It’s Been A Long Time

It really hasn’t been too long, at least not for me. I kept returning back to my website to see how long it’d been since I updated and as badly as I wanted to update this abandoned place, I just didn’t have anything to say. I kind of still don’t. Life has been moving at a steady pace and I’m finding myself discovering more about myself as time passes. I don’t have as much patience as I use to. That’s a good thing, though. It just means I’m less apt to put up or deal with certain things. Honestly, I was never really a person to deal with anything when it came to the outside world and the people in it. Mostly, I’d just deal with family and those very close to me, which was also very limited itself. I’m still an insomniac, that hasn’t changed and I suppose it never will. I tend to do a lot of thinking at night, which is completely out of my control. But I’m sure there are some people who can relate to this.

Work has been more tolerable than usual. There would be times I’d sit there counting the minutes until I’m out of there but it virtually flies by now. Maybe it’s because I’m less stressed and on edge like I use to be. I can’t really pinpoint it, but it’s a relief anyway because I was losing my mind in there most of the time.

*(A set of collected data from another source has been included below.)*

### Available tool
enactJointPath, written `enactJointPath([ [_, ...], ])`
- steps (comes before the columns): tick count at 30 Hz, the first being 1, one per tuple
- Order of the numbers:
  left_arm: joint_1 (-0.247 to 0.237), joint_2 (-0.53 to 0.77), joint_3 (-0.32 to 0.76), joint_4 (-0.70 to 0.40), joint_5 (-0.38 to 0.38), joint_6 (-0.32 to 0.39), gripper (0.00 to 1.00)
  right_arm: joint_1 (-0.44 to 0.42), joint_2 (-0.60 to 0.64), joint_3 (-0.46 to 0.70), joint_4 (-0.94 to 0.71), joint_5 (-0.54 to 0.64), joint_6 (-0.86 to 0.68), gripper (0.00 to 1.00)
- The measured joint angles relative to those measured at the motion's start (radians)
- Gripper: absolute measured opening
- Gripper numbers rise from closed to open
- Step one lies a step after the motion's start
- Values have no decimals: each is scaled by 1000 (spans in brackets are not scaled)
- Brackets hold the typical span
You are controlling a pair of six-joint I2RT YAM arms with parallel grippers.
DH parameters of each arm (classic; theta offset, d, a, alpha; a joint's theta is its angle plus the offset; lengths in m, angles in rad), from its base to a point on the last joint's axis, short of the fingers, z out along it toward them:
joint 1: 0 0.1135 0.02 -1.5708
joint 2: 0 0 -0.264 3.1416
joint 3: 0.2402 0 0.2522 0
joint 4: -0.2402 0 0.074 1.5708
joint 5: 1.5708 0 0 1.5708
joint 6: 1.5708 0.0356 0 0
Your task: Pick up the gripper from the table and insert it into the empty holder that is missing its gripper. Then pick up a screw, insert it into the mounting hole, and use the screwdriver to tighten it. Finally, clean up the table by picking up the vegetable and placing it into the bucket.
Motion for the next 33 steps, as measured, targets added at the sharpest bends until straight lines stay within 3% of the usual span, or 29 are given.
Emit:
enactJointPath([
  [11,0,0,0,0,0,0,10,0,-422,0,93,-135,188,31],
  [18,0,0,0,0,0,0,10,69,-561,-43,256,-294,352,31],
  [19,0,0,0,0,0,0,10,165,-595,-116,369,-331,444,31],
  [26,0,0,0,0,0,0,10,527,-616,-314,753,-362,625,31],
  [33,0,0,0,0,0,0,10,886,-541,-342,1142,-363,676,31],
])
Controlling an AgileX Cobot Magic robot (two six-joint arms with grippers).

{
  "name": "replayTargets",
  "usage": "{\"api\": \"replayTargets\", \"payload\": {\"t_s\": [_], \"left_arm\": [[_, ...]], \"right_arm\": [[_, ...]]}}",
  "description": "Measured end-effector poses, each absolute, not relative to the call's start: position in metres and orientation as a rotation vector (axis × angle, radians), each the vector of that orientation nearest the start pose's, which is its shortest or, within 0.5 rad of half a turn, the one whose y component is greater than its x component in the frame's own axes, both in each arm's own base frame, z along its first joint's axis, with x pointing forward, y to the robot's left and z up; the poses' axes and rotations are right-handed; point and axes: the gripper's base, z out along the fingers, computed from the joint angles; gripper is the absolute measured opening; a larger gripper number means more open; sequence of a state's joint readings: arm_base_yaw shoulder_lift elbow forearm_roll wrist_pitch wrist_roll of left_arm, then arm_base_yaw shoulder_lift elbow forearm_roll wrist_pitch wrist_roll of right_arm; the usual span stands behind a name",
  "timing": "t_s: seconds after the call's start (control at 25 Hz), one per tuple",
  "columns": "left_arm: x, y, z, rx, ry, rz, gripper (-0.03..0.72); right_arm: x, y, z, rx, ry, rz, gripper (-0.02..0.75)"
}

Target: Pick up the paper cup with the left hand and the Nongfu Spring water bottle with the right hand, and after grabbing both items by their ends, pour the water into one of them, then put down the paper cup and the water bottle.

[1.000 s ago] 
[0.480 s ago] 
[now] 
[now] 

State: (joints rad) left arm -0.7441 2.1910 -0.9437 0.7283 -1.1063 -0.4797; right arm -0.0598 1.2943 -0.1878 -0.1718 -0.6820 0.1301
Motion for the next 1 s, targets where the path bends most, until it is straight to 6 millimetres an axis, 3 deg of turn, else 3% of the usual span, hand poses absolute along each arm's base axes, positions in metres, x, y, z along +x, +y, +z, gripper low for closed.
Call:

I think mostly I’m filled with regrets. If only I’d known the kind of things the future would bring, I would have been more selfish when it came to myself. But you live and you learn, I guess. Some lesson, though. I never would have imagined how being less selfish would have made me completely unhappy. That’s a sacrifice the universe fails to reveal until you’re damned near utterly broken. But all in all, when you’ve come to this realization, you start to find peace, even in the little things… things that people take for granted everyday.

Maybe Next Time

I wrote a post yesterday about going back to school. I deleted it, though. I was suppose to start on May 28th, but plans fell through because I ran into some issues, which I plan on getting resolved before the next semester starts, so no big deal. I was disappointed at first, but then I thought that perhaps it’s just not my time right now. This means I’ll have more time to prepare. It only sucks a little bit having to wait but at this point, I have the patience. There’s nothing I can do to speed it up so I’ve convinced myself not to sit around and mope about it. I will admit I felt a little pressured trying to get everything together in such a short time anyhow. So when I really started to think about the situation, I was a little relieved, while being disappointed. Is that possible?

A New Day, A New Me

It’s been a while since I’ve updated, but what’s new? I tend to go longer periods of time updating than I use to. I just don’t always feel like it. Last time I posted, I was talking about how I was going to be making an attempt at decorating my house, my living room, in particular. I’m not much colors and things like that. I stick to pastel colors or just black in general. I do, however, think there are so many things I could do to what I already have, but for now I’m satisfied with the simplified results.

Living Room

Living Room

I love the way that everything looks. I have never really been a person to get bold with colors but I’m sure that one day I’m going to walk in the house and decide that something else needs to be added. I still have yet to hang photos but I plan on getting to that at some point or another.